As can be seen from the above figure ,2000*20 Each column of a dimensional matrix represents 2000 The prediction probability of each candidate box for a certain class , For example, the first column indicates 2000 The prediction probability of each candidate box to the dog . We perform non maximum suppression for each column or class （NMS） Used to eliminate overlapping candidate boxes , Get the suggestion box with the highest score in the column . Specifically NMS The process is as follows ：

picture source B Stand thunderbolt Wz

This part may be a bit confusing at first , Why delete IOU Big goals ？ I have had this question before , In fact, we are not very clear about this process . First, we will find the goal with the highest score in a certain column , Then it will calculate other goals and the goal with the highest score IOU【 Note that it is not calculation and Ground Truth Of IOU】, This IOU What does big mean ？ The larger the value, the more the two candidate boxes overlap , It means that the two candidate boxes are likely to represent the same object , Then it is easy to understand to delete the candidate box with low score . The following figure shows the relevant process ：

picture source B Stand thunderbolt Wz

The regressor corrects the position of the candidate box

In the previous step, we eliminated many candidate boxes , Next, we need to further filter the remaining candidate boxes , That is to say, use respectively 20 A regressor for the above 20 The remaining candidate boxes in each category are regressed , Finally, get the highest score of each category after correction bounding box.

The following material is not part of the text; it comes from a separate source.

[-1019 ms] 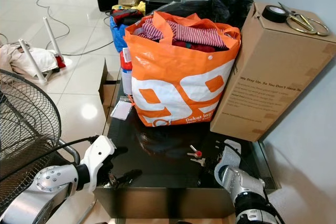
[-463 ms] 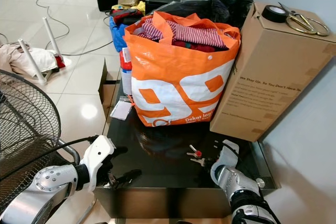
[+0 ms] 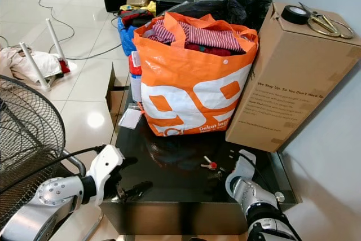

So how do we get the final prediction box from the candidate box ？ We will still be ALexNet The output eigenvector is used to get the prediction result of the regressor , The result is $d_x(P),d_y(P),d_w(P),d_h(P))$ , It represents the center point coordinate offset and the scaling factor of the width and candidate box Height offset . The result of its prediction ${\mathop {\rm{G_i}}\limits^ \wedge}$ The expression for is as follows ：

picture source B Brother Tongji Zihao

We solve the inverse of the above equation $d_x(P),d_y(P),d_w(P),d_h(P))$ The expression of , Current use $t_x,t_y,t_w,t_h)$ Express , Because the dimension box parameters and candidate box parameters are given , therefore $t_x,t_y,t_w,t_h)$ It can also be calculated directly , For real value .

picture source B Brother Tongji Zihao

Next use $d_x(P),d_y(P),d_w(P),d_h(P))$ Value de fitting $t_x,t_y,t_w,t_h)$ value , Minimize the loss function , The loss function is as follows ：

Summary

RCNN That's all for the principle of , I hope it can help you . It will be updated continuously in the future fast_RCNN and Faster_RCNN And related code explanation , Come on ！！！